── DATASET SECTION
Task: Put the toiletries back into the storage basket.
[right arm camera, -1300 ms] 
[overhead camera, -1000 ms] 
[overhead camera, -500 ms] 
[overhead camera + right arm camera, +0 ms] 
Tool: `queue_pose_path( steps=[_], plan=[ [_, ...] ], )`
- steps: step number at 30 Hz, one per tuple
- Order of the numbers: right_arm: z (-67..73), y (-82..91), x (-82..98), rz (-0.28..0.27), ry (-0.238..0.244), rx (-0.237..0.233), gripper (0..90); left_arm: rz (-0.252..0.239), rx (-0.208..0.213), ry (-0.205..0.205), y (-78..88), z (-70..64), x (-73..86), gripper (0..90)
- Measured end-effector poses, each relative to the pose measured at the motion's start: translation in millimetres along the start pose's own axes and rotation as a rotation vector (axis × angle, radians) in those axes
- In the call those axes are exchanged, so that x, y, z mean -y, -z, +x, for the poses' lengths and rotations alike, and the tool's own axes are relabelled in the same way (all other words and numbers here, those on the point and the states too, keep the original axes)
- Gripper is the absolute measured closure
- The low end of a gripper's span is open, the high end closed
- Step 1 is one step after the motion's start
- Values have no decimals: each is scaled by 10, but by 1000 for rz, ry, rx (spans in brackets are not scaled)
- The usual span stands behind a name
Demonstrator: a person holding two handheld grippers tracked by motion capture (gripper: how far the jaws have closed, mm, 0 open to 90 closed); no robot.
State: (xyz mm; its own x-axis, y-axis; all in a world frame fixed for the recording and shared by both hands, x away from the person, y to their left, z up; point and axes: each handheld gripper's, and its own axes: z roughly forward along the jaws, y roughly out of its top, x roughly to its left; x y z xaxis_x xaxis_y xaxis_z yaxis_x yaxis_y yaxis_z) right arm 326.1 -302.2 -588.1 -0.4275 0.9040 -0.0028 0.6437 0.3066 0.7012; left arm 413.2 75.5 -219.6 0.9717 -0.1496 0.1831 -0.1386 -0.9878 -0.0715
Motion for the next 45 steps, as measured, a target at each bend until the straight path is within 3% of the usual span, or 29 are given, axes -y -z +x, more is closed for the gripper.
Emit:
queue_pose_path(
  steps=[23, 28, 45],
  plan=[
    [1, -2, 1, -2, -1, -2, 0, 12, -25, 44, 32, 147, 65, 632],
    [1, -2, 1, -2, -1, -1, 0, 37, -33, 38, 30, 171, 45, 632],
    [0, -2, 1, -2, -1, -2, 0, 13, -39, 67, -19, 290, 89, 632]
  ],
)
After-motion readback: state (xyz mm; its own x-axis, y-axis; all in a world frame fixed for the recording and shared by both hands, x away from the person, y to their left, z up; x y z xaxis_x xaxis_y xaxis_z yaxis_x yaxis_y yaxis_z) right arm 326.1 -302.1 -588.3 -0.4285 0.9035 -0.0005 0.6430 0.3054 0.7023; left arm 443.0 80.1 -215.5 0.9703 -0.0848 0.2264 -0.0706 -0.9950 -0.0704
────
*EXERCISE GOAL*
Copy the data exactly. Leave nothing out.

*RESULT FOR THIS TASK*
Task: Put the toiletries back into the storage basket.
[right arm camera, -1300 ms] 
[overhead camera, -1000 ms] 
[overhead camera, -500 ms] 
[overhead camera + right arm camera, +0 ms] 
Tool: `queue_pose_path( steps=[_], plan=[ [_, ...] ], )`
- steps: step number at 30 Hz, one per tuple
- Order of the numbers: right_arm: z (-67..73), y (-82..91), x (-82..98), rz (-0.28..0.27), ry (-0.238..0.244), rx (-0.237..0.233), gripper (0..90); left_arm: rz (-0.252..0.239), rx (-0.208..0.213), ry (-0.205..0.205), y (-78..88), z (-70..64), x (-73..86), gripper (0..90)
- Measured end-effector poses, each relative to the pose measured at the motion's start: translation in millimetres along the start pose's own axes and rotation as a rotation vector (axis × angle, radians) in those axes
- In the call those axes are exchanged, so that x, y, z mean -y, -z, +x, for the poses' lengths and rotations alike, and the tool's own axes are relabelled in the same way (all other words and numbers here, those on the point and the states too, keep the original axes)
- Gripper is the absolute measured closure
- The low end of a gripper's span is open, the high end closed
- Step 1 is one step after the motion's start
- Values have no decimals: each is scaled by 10, but by 1000 for rz, ry, rx (spans in brackets are not scaled)
- The usual span stands behind a name
Demonstrator: a person holding two handheld grippers tracked by motion capture (gripper: how far the jaws have closed, mm, 0 open to 90 closed); no robot.
State: (xyz mm; its own x-axis, y-axis; all in a world frame fixed for the recording and shared by both hands, x away from the person, y to their left, z up; point and axes: each handheld gripper's, and its own axes: z roughly forward along the jaws, y roughly out of its top, x roughly to its left; x y z xaxis_x xaxis_y xaxis_z yaxis_x yaxis_y yaxis_z) right arm 326.1 -302.2 -588.1 -0.4275 0.9040 -0.0028 0.6437 0.3066 0.7012; left arm 413.2 75.5 -219.6 0.9717 -0.1496 0.1831 -0.1386 -0.9878 -0.0715
Motion for the next 45 steps, as measured, a target at each bend until the straight path is within 3% of the usual span, or 29 are given, axes -y -z +x, more is closed for the gripper.
Emit:
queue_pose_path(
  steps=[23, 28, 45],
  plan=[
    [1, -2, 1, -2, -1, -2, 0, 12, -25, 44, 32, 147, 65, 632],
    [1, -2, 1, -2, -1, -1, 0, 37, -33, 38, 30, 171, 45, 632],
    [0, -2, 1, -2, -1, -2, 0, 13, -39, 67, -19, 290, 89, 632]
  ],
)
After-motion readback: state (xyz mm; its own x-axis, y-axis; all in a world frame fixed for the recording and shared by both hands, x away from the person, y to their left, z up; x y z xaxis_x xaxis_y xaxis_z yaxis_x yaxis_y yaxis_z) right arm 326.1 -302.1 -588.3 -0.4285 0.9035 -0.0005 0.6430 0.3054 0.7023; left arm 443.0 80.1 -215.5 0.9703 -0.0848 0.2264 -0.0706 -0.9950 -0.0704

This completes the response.